- _TASK GOAL_
Among the entries below, only the lines from the one with "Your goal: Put" through the one with "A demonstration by" are wanted, reproduced exactly. Pictures are not wanted.

- _Stored entries_
== Segment start ==

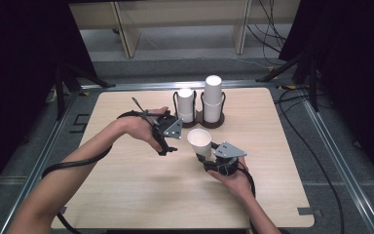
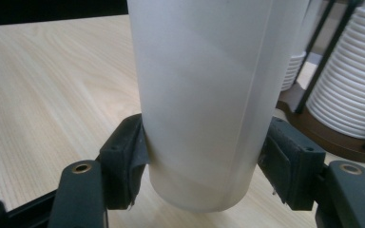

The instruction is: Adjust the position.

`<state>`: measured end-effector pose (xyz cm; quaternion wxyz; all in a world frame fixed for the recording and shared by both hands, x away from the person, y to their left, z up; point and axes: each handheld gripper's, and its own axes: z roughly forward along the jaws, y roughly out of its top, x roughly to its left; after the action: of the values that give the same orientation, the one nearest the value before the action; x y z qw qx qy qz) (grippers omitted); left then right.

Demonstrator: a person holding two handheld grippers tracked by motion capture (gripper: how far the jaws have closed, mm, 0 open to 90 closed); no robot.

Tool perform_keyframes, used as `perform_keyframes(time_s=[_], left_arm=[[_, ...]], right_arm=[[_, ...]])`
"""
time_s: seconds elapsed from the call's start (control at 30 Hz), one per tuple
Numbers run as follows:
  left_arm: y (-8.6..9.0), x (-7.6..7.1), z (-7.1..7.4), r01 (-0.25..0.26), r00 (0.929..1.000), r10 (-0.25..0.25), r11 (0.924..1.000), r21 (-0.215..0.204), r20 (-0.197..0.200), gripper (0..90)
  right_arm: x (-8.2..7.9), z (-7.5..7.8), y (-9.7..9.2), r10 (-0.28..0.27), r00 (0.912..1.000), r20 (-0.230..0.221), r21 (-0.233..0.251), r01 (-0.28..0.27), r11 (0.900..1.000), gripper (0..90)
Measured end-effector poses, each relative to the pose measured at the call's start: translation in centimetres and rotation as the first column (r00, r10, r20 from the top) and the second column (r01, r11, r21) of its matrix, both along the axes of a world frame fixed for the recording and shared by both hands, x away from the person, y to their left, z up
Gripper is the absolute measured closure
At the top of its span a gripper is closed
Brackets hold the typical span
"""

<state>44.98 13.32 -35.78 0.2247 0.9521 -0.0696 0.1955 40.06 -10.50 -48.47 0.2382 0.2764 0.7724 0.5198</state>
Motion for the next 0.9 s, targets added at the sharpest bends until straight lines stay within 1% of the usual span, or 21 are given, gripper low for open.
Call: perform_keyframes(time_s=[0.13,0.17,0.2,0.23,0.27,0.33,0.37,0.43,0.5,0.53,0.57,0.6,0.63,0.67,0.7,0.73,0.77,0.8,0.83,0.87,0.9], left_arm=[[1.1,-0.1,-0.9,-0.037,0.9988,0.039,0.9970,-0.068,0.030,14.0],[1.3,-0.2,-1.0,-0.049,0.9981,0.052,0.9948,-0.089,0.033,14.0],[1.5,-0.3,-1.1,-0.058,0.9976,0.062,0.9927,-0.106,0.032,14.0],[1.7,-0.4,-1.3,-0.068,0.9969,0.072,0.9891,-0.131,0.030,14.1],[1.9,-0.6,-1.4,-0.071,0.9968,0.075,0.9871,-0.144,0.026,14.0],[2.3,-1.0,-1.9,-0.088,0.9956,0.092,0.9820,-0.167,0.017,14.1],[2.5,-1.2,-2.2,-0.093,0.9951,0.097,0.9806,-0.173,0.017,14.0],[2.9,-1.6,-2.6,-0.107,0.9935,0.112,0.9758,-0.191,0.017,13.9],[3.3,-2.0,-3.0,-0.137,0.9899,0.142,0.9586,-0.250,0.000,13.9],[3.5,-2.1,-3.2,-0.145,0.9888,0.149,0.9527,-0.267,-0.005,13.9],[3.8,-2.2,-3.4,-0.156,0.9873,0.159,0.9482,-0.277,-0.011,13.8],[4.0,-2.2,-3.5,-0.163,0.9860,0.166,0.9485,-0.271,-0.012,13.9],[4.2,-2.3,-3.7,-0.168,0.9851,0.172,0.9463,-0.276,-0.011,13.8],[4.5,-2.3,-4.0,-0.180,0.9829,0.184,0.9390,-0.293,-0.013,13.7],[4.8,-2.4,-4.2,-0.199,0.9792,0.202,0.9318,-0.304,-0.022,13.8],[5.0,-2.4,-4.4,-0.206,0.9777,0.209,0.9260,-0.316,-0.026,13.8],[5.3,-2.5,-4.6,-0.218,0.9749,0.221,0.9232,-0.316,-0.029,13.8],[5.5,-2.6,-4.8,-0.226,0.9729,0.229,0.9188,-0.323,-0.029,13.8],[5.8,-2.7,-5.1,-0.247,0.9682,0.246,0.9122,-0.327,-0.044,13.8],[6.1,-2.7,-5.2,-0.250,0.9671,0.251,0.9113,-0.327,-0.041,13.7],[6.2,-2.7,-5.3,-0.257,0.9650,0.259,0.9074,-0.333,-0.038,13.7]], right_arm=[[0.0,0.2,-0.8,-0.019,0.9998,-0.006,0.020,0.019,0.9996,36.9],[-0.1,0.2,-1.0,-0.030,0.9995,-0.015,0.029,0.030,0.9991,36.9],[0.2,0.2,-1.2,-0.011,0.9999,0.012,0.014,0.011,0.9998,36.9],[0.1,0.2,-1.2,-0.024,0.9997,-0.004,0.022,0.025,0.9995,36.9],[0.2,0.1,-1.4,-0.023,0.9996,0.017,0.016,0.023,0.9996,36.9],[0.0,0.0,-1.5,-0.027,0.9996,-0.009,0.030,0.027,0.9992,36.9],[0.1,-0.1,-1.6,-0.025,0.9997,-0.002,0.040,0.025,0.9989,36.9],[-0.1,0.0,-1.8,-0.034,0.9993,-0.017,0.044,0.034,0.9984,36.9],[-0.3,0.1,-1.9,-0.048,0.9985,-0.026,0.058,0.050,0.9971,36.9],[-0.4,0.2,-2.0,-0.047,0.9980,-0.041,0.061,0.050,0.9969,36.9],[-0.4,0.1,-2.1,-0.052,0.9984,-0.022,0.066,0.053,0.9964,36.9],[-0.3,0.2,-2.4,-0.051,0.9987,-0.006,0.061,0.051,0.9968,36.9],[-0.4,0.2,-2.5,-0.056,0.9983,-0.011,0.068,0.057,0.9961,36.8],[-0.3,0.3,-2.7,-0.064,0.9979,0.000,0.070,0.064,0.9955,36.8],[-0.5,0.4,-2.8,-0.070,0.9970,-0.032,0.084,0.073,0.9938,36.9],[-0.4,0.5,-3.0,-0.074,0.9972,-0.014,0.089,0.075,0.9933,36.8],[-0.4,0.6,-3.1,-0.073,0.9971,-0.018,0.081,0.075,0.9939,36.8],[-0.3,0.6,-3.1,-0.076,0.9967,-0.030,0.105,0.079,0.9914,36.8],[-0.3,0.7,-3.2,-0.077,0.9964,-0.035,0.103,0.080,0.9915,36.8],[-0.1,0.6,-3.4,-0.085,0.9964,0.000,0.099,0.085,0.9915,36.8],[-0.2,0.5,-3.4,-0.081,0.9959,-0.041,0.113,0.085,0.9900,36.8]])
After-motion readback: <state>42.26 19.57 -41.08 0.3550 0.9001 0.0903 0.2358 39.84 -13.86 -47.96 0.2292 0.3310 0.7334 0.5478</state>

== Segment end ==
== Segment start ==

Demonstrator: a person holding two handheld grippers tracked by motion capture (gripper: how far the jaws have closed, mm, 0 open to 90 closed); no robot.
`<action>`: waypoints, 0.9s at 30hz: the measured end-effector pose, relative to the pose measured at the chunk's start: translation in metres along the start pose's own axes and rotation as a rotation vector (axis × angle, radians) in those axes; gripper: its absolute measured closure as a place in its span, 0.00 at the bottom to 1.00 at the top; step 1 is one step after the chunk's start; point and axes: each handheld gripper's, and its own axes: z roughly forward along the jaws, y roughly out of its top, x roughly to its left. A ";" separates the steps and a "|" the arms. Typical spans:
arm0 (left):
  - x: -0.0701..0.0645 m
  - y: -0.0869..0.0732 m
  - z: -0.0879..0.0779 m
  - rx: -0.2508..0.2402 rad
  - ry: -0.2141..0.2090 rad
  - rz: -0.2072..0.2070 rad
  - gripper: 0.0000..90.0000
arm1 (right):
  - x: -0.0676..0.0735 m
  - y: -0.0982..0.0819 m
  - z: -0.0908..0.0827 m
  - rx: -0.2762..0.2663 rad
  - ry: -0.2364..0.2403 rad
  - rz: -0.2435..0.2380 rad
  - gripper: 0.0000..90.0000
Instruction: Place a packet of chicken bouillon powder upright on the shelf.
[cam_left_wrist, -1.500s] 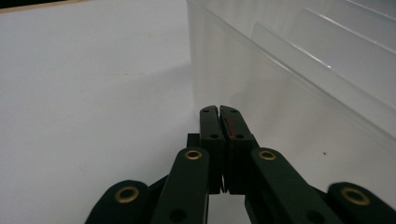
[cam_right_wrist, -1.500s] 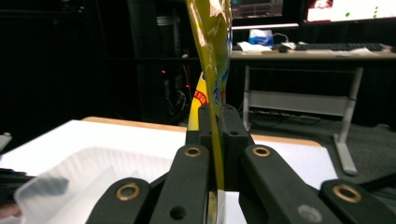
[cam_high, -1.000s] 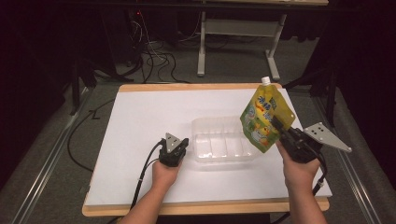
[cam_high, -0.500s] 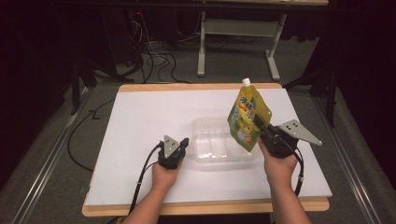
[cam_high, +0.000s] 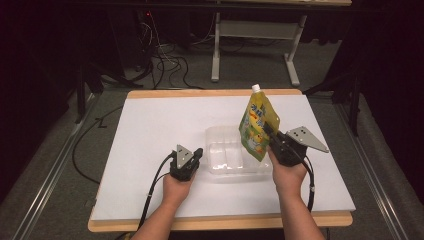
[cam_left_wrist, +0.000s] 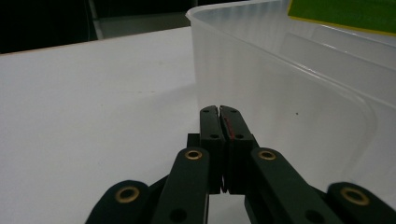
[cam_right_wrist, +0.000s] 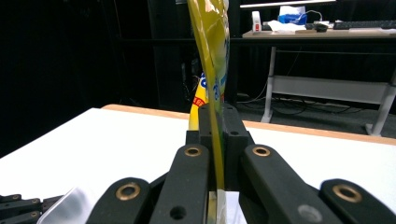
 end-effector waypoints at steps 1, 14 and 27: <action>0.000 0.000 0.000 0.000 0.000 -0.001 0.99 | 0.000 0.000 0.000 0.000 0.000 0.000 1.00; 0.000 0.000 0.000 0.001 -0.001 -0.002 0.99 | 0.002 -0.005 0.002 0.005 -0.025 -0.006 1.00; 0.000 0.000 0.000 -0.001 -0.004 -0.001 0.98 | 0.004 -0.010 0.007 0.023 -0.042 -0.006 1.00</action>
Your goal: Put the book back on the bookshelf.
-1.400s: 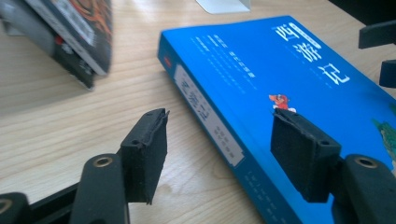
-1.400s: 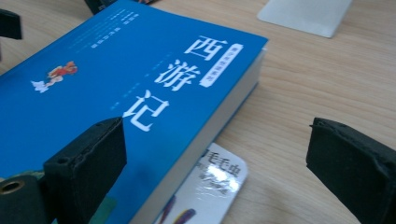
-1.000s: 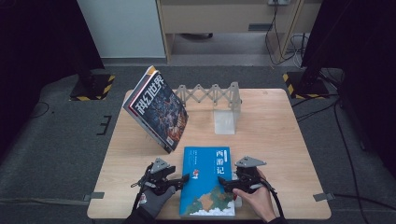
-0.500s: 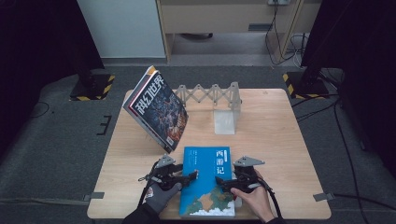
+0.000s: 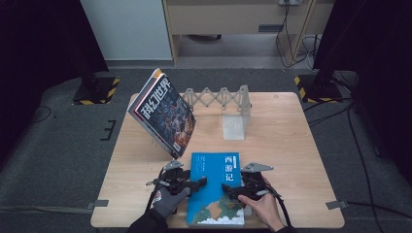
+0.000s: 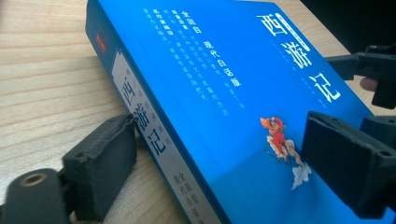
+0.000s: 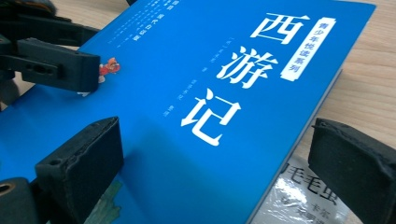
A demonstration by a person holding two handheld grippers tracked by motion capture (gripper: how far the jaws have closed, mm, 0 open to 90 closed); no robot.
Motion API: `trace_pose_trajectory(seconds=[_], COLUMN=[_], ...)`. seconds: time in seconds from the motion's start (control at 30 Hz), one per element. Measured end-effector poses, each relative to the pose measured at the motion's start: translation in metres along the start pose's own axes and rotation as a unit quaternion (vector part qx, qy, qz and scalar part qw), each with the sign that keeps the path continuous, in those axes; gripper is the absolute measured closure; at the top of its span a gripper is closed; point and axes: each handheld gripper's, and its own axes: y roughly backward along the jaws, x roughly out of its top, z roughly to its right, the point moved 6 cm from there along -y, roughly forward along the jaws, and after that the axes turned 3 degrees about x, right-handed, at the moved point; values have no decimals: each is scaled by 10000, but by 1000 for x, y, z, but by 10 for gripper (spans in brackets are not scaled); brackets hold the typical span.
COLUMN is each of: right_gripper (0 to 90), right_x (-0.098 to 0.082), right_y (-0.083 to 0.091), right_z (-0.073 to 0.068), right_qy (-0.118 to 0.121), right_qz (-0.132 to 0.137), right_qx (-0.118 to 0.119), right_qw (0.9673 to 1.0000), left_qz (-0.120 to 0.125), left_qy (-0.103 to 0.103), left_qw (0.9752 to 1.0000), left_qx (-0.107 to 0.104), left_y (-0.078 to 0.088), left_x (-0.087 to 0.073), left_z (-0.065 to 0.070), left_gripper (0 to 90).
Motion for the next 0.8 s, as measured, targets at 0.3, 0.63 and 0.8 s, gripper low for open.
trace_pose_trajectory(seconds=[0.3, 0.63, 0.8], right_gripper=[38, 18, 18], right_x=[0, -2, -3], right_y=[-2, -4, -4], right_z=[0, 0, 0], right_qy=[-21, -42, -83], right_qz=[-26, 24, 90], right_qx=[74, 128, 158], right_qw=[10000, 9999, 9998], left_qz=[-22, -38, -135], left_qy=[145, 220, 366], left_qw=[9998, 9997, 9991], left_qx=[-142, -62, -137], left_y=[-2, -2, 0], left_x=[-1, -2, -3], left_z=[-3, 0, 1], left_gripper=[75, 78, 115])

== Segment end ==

- _COMPLETED EXERCISE_
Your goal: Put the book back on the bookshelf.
-1.400s: 
-1.400s: 
-1.000s: 
-0.500s: 
+0.000s: 
+0.000s: 
+0.000s: 
A demonstration by a person holding two handheld grippers tracked by motion capture (gripper: how far the jaws have closed, mm, 0 open to 90 closed); no robot.

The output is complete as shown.